Scientific classification
- Kingdom: Animalia
- Phylum: Chordata
- Class: Actinopterygii
- Order: Characiformes
- Family: Lebiasinidae
- Genus: Nannostomus
- Species: N. marginatus
- Binomial name: Nannostomus marginatus (C. H. Eigenmann, 1909)

= Nannostomus marginatus =

- Authority: (C. H. Eigenmann, 1909)
- Conservation status: LC

Species of fish

Nannostomus marginatus (from the Greek: nanos = small, and the Latin stomus = relating to the mouth; from the Latin: marginatus = marginated), commonly known as the dwarf pencilfish, is a freshwater species of fish belonging to the genus Nannostomus in the characin family Lebiasinidae.

They were first described in 1909 by C. H. Eigenmann, and are typical of members of this genus, being small, elongated fish with prominent horizontal stripes. The most notable feature of N. marginatus is its size, being one of the smallest members of the genus, only reaching a maximum size of 35 mm.

They occur widely on the South American continent, having been recorded in Brazil, Guyana, Colombia, Suriname, and Peru.

They have been a popular aquarium species since their introduction to aquarists in the early twentieth century.

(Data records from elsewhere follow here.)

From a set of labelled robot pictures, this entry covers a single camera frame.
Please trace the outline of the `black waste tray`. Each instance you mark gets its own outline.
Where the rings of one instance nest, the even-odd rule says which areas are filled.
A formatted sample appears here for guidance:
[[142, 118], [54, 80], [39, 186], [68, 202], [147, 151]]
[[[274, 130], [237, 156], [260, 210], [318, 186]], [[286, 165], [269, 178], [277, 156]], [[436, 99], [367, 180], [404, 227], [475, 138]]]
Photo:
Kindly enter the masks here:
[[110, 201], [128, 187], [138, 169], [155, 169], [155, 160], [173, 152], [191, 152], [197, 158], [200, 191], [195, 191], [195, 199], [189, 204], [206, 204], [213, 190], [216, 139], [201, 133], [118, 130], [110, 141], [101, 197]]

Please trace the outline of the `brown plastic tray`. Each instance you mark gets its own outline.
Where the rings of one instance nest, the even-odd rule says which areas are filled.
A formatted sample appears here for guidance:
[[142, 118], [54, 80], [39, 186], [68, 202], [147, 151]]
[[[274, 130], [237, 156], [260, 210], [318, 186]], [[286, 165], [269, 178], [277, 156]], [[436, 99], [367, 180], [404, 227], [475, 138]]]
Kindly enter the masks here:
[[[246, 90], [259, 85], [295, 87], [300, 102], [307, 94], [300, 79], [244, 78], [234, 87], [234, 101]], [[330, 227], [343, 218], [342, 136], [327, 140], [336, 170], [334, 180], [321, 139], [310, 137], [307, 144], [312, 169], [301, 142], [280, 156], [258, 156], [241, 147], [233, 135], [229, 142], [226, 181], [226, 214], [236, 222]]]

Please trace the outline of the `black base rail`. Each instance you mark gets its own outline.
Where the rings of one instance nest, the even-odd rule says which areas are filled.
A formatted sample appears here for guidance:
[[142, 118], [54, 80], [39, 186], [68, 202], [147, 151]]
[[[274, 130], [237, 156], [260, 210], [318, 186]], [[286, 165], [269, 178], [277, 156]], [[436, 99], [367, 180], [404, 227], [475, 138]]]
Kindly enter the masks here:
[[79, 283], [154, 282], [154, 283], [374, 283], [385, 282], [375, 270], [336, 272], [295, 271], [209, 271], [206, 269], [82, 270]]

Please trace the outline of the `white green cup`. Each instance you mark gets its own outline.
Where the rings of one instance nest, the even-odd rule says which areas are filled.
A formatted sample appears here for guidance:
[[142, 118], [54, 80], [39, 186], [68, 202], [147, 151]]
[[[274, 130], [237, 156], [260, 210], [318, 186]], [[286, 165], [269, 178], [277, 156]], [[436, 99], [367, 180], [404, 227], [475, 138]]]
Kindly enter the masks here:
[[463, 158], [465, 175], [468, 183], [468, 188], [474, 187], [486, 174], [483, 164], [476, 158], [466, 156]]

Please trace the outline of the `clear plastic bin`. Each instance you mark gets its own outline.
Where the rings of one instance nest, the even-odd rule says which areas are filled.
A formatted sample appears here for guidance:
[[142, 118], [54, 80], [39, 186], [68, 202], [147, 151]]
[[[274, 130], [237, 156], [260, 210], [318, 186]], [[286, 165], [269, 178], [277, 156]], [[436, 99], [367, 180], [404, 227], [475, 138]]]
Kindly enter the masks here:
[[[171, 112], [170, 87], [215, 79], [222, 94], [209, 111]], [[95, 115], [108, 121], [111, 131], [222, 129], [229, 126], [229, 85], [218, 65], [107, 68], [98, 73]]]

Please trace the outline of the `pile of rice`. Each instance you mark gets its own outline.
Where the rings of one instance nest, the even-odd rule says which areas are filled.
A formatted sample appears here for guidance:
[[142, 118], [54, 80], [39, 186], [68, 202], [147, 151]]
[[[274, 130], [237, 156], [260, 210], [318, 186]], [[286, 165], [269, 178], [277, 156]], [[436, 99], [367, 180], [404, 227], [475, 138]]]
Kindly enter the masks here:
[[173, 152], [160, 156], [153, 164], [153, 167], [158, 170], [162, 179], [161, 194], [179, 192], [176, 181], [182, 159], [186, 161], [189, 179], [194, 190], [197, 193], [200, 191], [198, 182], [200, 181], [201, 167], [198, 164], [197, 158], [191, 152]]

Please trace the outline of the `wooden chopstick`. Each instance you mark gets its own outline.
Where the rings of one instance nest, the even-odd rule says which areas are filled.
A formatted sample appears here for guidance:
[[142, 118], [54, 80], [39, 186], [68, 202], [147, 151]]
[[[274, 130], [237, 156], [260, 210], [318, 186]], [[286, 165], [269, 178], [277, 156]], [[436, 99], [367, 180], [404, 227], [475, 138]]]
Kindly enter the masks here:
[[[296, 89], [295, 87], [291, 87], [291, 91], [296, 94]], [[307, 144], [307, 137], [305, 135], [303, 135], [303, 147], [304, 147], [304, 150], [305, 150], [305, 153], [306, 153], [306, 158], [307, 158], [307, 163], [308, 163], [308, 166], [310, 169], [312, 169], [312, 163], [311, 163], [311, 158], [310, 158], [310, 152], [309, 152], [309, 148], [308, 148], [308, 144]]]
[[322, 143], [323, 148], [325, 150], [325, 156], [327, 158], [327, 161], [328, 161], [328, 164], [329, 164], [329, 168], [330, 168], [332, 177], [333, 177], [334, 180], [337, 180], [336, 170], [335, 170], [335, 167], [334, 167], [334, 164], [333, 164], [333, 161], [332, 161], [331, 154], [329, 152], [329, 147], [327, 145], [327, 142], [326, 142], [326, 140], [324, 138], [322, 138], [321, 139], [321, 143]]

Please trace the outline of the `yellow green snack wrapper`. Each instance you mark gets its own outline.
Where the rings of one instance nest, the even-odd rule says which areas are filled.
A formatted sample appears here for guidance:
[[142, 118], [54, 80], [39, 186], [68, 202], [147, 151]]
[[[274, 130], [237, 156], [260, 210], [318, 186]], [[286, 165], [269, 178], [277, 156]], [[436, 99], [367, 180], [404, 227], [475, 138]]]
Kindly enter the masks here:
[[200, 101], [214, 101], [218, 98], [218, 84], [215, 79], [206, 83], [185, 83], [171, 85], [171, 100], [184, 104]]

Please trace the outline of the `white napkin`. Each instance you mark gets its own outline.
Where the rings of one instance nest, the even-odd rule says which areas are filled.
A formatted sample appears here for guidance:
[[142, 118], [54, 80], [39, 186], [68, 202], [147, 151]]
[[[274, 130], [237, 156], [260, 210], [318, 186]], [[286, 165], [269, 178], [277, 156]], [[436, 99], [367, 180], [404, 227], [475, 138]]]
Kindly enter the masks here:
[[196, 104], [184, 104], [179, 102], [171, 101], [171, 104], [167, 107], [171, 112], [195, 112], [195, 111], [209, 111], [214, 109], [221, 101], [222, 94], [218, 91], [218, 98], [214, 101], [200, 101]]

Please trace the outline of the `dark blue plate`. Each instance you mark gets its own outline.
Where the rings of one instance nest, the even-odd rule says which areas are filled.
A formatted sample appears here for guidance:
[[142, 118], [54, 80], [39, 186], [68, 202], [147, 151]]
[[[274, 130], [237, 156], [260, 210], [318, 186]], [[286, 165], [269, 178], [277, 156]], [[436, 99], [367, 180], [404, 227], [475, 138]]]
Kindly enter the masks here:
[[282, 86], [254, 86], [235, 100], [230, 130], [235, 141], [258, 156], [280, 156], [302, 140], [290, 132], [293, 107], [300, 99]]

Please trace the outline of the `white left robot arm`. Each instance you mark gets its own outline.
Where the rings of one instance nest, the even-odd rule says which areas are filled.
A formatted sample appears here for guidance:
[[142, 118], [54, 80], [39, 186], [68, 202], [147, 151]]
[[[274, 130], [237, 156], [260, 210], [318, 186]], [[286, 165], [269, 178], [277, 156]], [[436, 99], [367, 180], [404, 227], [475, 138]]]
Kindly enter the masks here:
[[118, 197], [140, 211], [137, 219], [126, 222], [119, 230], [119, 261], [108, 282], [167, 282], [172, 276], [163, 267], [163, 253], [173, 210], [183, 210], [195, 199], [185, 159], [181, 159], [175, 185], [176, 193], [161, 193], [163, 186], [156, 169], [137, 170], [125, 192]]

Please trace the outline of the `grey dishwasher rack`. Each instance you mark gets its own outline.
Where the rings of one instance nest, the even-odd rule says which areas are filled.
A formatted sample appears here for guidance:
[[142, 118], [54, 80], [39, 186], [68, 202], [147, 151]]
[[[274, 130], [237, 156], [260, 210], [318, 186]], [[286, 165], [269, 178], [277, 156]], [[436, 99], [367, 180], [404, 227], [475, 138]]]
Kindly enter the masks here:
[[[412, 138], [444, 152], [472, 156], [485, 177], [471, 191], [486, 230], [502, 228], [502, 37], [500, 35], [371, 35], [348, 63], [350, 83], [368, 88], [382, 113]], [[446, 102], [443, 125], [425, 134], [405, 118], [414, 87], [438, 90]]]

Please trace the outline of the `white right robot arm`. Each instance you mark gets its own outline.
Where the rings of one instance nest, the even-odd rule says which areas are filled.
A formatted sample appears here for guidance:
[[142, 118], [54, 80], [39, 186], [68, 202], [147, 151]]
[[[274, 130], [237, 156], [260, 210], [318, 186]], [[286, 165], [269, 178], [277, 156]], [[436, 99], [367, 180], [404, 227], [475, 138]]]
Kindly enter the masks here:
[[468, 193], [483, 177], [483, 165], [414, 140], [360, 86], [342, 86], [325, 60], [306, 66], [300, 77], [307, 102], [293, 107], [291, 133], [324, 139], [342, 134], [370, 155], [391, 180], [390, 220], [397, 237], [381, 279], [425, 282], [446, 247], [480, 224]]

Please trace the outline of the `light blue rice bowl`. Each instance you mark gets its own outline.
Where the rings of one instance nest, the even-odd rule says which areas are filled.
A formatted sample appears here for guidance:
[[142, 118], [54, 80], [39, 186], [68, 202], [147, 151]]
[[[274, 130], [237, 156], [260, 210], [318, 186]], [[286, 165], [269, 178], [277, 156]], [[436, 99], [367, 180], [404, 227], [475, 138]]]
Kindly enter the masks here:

==Common name and synonyms==
The common name given to N. marginatus is typically dwarf pencilfish, reflecting its diminutive size, although it is not the smallest known member of the genus, since both N. minimus and N. anduzei are smaller, possessing a maximum length of only 23 mm and 16 mm respectively. N. marginatus picturatus, a variant described by Hoedeman in 1954, is now regarded as a junior synonym.